New state attorney-general will be “unbiased” and continue to fight corruption, the PR claims

  • ECO News
  • 24 September 2018

Joana Marques Vidal will not be re-appointed. The job belongs now, by virtue of the President's nomination, to Lucília Gago, ex-director of the Central Bureau of Investigation and Prosecution (DIAP).

Last Thursday, the new holder of the state attorney general title was announced: the position belongs now to Lucília Gago, “whom shall start the mandate on the 12th of October”, according to the announcement on the President’s official website.

“The President has always defended the limitation of mandates, in honour of the vitality of democracy, credibility of the institutions, and renewal of styles of administration, in order to maintain the sustainability of the values and principles by which these persons abide”, the announcement read.

The note from Belém also said that Lucília Gago “guarantees that her role in the Public Ministry will be to guarantee a continuity in the defence ideas the office has, also by continuing to fight against corruption, with the idea of equal rights and the feeling of more fairness in the Portuguese society, with her mandate being centred in the ideas that founded our democratic institutions, without favouring anyone, without any biased decision-making. We will have someone as dedicated as Joana Marques Vidal.”

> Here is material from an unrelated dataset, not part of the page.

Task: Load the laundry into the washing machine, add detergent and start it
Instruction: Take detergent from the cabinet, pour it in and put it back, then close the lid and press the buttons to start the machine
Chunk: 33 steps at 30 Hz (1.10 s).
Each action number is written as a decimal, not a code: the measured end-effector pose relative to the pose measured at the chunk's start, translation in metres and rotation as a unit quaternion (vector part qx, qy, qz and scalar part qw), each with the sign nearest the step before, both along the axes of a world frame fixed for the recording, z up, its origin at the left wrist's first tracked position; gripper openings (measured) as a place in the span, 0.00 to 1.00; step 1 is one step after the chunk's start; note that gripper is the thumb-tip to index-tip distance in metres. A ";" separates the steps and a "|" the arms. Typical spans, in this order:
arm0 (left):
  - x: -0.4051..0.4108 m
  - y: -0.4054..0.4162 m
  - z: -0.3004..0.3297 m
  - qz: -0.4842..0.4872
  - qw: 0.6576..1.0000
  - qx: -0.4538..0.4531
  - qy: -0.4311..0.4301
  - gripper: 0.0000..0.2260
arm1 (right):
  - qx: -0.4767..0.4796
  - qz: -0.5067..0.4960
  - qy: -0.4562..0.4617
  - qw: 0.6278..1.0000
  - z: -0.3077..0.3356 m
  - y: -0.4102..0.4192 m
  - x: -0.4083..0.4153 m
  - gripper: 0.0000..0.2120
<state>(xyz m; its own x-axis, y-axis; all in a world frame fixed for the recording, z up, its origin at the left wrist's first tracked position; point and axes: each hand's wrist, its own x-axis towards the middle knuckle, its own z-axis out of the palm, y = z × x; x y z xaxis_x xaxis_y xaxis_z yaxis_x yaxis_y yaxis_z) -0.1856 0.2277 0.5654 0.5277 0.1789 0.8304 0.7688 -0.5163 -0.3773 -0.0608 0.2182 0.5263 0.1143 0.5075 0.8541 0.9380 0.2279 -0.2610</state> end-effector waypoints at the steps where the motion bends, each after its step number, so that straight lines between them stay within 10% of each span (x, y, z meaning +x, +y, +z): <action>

The President also made public the letter that the Prime-Minister had sent, in which he officially proposed Lucília Gago for the job, in which the reasons for the government’s choice are stated. “Continuity, autonomy, separation of powers, a long and single mandate for the attorney-general”, are some of the reasons mentioned in the letter, and they were in line with Carlos César’s (Parliamentarian leader of the Socialist party) pieces of advice, which indicated that the choice should go to someone with experience in the Public Ministry.

The same letter showed that the attorney general’s mandate “should be long and a one-time mandate” so that the person in the office can “have an unbiased attitude with those who nominated him/her”. António Costa sustained his argument referencing many institutions, such as the Syndicate of Prosecutors of the Public Ministry, and the European Commission for the Rule of Law, the consulting body of the European Council”, that abide by the rule of limiting the attorney’s general mandate to a single time only office position.

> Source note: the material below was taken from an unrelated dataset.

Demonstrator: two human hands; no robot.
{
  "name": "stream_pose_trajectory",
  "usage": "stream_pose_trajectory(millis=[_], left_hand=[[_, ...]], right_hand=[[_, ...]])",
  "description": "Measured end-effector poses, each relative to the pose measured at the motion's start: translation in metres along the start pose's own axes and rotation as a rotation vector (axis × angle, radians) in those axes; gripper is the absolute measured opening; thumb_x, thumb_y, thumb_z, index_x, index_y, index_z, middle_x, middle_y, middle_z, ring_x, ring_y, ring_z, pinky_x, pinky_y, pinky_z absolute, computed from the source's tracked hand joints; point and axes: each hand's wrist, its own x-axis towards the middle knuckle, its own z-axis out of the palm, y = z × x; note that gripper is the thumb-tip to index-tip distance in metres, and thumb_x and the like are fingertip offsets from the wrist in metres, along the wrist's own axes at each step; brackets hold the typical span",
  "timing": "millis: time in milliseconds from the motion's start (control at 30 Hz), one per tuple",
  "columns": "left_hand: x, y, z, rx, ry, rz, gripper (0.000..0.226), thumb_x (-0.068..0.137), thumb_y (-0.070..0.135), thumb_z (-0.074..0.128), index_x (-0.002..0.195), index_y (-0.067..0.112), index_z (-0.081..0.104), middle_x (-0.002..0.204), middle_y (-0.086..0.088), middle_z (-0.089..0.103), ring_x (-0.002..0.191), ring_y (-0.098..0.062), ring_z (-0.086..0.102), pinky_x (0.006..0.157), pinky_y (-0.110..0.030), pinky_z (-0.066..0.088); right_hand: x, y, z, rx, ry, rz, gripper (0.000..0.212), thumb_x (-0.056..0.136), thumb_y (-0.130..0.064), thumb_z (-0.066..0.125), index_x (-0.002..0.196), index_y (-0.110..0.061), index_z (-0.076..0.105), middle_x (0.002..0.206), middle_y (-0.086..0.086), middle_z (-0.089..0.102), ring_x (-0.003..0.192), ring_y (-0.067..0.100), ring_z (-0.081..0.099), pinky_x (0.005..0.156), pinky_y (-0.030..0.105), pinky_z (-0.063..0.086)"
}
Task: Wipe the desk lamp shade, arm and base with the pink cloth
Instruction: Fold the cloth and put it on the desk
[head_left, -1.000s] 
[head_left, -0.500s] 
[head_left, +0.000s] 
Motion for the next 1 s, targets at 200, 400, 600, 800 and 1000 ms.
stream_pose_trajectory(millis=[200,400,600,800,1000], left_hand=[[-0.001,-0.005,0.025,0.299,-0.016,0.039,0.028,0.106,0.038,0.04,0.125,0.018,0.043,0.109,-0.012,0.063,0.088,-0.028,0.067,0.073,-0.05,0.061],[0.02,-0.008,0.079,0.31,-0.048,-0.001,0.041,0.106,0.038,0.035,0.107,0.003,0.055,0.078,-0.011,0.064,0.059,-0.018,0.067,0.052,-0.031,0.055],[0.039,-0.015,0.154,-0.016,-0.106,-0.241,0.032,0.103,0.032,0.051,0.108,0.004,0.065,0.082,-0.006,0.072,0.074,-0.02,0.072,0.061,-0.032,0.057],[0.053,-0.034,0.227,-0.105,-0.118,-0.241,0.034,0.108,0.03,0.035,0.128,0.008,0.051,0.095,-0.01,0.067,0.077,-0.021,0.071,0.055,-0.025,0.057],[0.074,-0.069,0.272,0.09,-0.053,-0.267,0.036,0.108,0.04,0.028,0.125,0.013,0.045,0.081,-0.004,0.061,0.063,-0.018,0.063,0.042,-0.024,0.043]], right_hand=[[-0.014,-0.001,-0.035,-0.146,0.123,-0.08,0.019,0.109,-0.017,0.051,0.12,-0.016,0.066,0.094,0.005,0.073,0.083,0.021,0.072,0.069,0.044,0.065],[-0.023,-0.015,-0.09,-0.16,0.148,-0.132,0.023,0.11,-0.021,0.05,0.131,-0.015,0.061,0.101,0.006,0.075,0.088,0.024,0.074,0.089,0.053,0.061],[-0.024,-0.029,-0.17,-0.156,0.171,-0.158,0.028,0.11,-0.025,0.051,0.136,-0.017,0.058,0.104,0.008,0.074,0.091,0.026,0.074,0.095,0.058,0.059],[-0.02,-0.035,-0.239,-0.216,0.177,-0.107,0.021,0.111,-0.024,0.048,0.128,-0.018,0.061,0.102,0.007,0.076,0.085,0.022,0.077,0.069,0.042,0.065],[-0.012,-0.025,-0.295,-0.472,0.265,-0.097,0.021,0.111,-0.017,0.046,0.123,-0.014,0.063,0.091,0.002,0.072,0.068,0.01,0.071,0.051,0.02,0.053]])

These last few weeks, there was a lot of tension and debate regarding the re-election of Joana Marques Vidal for the position of attorney-general, given that the Portuguese Constitution did not specify clearly whether the AG’s position should or not get a second mandate.

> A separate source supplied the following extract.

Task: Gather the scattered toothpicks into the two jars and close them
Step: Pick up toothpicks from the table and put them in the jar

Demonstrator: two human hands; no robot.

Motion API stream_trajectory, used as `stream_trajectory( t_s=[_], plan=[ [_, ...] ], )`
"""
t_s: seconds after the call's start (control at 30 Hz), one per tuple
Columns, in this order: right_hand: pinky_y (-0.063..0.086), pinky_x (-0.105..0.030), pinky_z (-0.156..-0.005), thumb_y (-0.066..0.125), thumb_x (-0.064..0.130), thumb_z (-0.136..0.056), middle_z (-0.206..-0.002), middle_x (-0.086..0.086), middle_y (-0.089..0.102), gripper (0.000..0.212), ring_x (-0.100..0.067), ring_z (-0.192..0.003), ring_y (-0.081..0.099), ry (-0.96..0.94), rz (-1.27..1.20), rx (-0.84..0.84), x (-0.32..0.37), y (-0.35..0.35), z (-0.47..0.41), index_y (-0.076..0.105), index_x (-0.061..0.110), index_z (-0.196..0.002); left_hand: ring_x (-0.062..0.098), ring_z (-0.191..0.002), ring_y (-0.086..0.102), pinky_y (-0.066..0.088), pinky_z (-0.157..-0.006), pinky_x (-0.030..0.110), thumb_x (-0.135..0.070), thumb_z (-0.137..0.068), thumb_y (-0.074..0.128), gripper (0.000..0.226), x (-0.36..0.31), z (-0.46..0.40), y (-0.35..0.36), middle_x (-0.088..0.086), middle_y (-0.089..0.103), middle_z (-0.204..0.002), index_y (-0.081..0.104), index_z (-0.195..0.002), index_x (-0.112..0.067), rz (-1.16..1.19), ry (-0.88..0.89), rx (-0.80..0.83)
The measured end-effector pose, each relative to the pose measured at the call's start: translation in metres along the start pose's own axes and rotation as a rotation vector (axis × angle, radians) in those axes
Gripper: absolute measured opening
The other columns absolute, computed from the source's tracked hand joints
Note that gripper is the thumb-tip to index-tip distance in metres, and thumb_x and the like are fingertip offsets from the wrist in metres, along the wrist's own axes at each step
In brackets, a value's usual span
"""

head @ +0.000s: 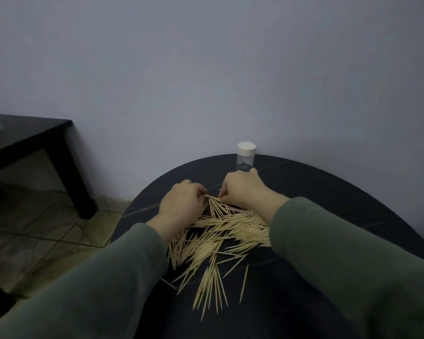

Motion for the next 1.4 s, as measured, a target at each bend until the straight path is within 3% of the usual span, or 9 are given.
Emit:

To wrap up the discussions, the President Marcelo Rebelo de Sousa announced last Thursday that the successor to the position would indeed be Lucília Gago, therefore dissipating the issue of a re-election of the previous AG.

The Constitution does not make any clear impediment regarding the re-election of the AG for a new mandate – it provides powers to the government and the President, which should suggest the nominee, and accept/refuse the nomination, respectively. Nonetheless, in January, the Justice Minister Francisca Van Dunem defended that the law is predicting that the attorney general should serve a “single term”. This made the discussion about the nomination start and made it for the first time, a partisan issue.

Last week the Portuguese newspaper Expresso announced that the election of the AG had been already agreed between the President and the prime minister and that the announcement ought to be made in the days after the government’s official visit to Angola, and after the Miniter of Justice had heard all parties positionings on the matter.

Marcelo Rebelo de Sousa claims that he “never showed, publicly or privately, any positioning regarding the nomination of the attorney general” and that he “always confirmed that that would only be subject to his appreciation after the submission of the PM’s decision for who would carry on the role of AG”.

The new attorney general of the Public Ministry was the head of DIAP Lisbon (Central Bureau of Investigation and Prosecution), between January 2016 and January 2017.

Before assuming that role, the new AG had already been investigating crimes in the context of public office positions, money laundering, and financial-economic criminality. In 2017 she became responsible for founding a Cabinet which coordinated, nationwide, judges in the area of Youth, Childhood and Families, inserted in the context of the Attorney General office.

Lucília Gago is 62 years old and she was Joana Marques Vidal’s personal choice for DIAP Lisbon in January 2016, and she was also always known for her aversion to the media landscape. AT CEJ (Center Judiciary Studies) she conducted a research about “The sociologic, psychologic, and judiciary implications of the phenomenon of domestic violence”. She was a member of the Newsroom Council from both the Public Ministry and the CEJ.

Last Wednesday, the minister of Justie heard the parliamentary parties in a special audit, in order to discuss the continuity of Joana Marques Vidal in the position of attorney general — with the only one agreeing with the re-election being the party CDS-PP, Christian Democrats.